Option 2: Rclone to External Storage

Copy backups to another cloud provider for disaster recovery:

# Install rclone
curl https://rclone.org/install.sh | sudo bash

# Configure a remote (e.g., Backblaze B2, Wasabi, another cloud)
rclone config

# Add to your backup script:
rclone copy $BACKUP_DIR remote:nextcloud-backups/

Security Hardening

Protect your Nextcloud instance:

1. Enable Two-Factor Authentication

  1. Install Two-Factor TOTP Provider app
  2. Go to Settings → Security
  3. Enable TOTP and scan with your authenticator app

2. Configure Firewall

# Allow only necessary ports
sudo ufw default deny incoming
sudo ufw default allow outgoing
sudo ufw allow ssh
sudo ufw allow 80
sudo ufw allow 443
sudo ufw enable

3. Enable Brute Force Protection

Nextcloud has built-in brute force protection.
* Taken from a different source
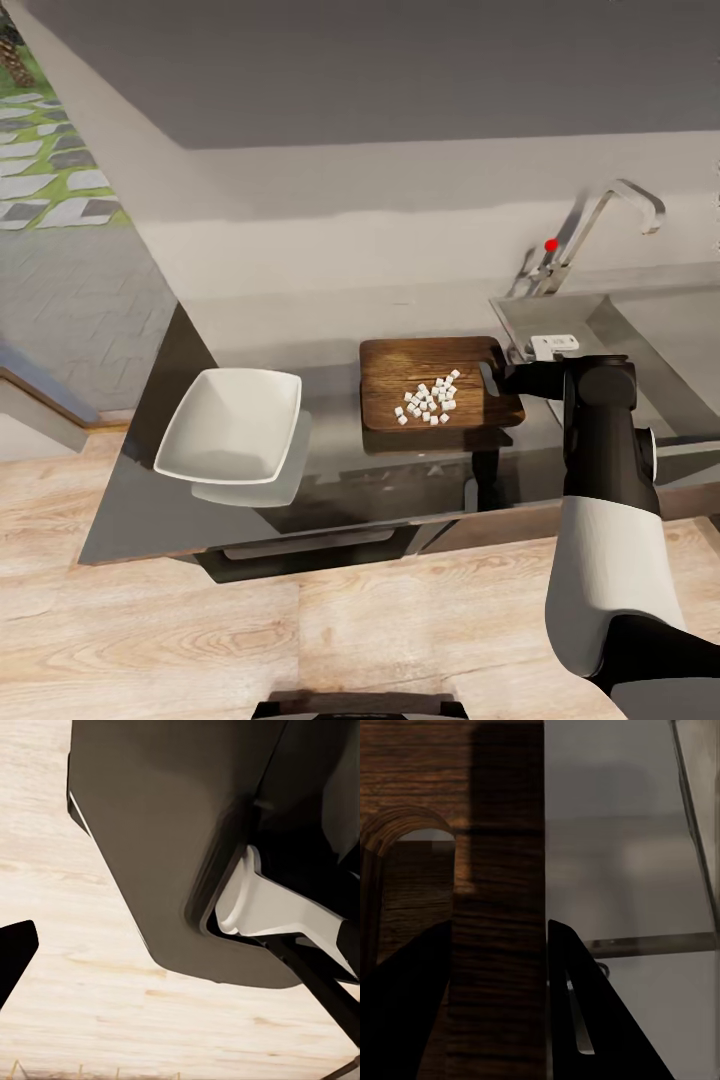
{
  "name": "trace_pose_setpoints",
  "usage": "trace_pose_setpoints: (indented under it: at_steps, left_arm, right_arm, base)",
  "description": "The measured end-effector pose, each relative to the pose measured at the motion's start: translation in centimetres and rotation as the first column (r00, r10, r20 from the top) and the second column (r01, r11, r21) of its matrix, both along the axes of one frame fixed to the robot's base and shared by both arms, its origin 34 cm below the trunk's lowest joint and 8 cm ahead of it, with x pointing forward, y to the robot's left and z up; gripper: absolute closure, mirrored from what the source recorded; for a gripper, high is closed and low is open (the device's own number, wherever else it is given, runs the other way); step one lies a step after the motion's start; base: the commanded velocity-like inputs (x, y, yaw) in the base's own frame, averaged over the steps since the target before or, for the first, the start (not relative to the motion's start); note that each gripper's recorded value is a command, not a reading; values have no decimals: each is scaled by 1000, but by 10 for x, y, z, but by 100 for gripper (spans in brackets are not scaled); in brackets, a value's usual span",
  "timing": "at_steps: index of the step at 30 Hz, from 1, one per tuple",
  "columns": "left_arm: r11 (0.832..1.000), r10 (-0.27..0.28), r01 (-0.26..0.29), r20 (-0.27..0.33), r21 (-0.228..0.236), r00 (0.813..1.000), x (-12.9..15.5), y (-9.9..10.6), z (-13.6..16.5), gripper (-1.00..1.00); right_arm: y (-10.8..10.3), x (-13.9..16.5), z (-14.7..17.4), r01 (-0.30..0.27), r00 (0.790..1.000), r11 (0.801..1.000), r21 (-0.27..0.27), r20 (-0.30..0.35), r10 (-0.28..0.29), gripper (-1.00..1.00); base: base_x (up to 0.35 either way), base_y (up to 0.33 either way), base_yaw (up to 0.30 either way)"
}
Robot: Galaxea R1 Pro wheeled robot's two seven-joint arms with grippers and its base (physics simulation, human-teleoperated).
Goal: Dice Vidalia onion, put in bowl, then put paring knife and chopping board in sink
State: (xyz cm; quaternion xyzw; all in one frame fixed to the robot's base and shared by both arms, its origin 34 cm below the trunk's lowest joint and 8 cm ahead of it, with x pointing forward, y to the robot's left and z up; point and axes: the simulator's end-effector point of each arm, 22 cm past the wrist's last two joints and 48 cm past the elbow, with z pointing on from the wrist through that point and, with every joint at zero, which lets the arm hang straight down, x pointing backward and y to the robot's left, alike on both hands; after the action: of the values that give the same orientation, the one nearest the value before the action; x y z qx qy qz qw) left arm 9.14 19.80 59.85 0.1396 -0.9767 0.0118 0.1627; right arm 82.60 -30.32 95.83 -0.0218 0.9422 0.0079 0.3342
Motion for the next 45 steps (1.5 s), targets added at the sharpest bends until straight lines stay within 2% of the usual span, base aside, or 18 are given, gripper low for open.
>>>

Verify it's enabled:

docker exec nextcloud-app php occ config:system:get auth.bruteforce.protection.enabled

Should return true.

4. Regular Updates

# Update Nextcloud containers
cd ~/nextcloud
docker-compose pull
docker-compose up -d

# Check for Nextcloud app updates in web UI under Settings → Administration → Overview

Troubleshooting

"Access through untrusted domain"

Add your domain to trusted_domains in config/config.php.

Upload size limits

Edit config/config.php and add:

'upload_max_size' => '10G',

Also check Nginx config has sufficient client_max_body_size.

Slow performance

Enable memory caching:

# Already configured with Redis in our Docker setup
# Check it's working:
docker exec nextcloud-app php occ config:system:get memcache.local

Container logs

# View app logs
docker logs nextcloud-app

# View database logs
docker logs nextcloud-db

Comparison: Nextcloud vs Commercial Cloud Storage

Feature Nextcloud (Self-Hosted) Google Drive Dropbox
Cost (100GB) $0-6/month $2.99/month $11.99/month
Storage limit Your server's capacity Plans limited Plans limited
Data access Only you Google Dropbox
E2E encryption Yes (opt-in) No No
Law enforcement Server warrant only Account request Account request
File scanning No Yes (AI scanning) Limited
Maintenance You handle updates Automatic Automatic

Next Steps

Now that you have your own private cloud storage, consider these additional projects:

Continue Building Your Privacy Infrastructure

Summary

You now have your own private cloud storage that:

  • Costs nothing with free cloud credits (or $4-6/month after)
  • Syncs files across all your devices
  • Backs up photos automatically from your phone
  • Replaces Google Calendar, Contacts, and Drive
  • Encrypts data with optional end-to-end encryption
  • Only you control - no third-party access to your files

Dropbox and Google made cloud storage convenient. They also made it surveilled. Nextcloud gives you the convenience without the surveillance. Your files, your server, your rules.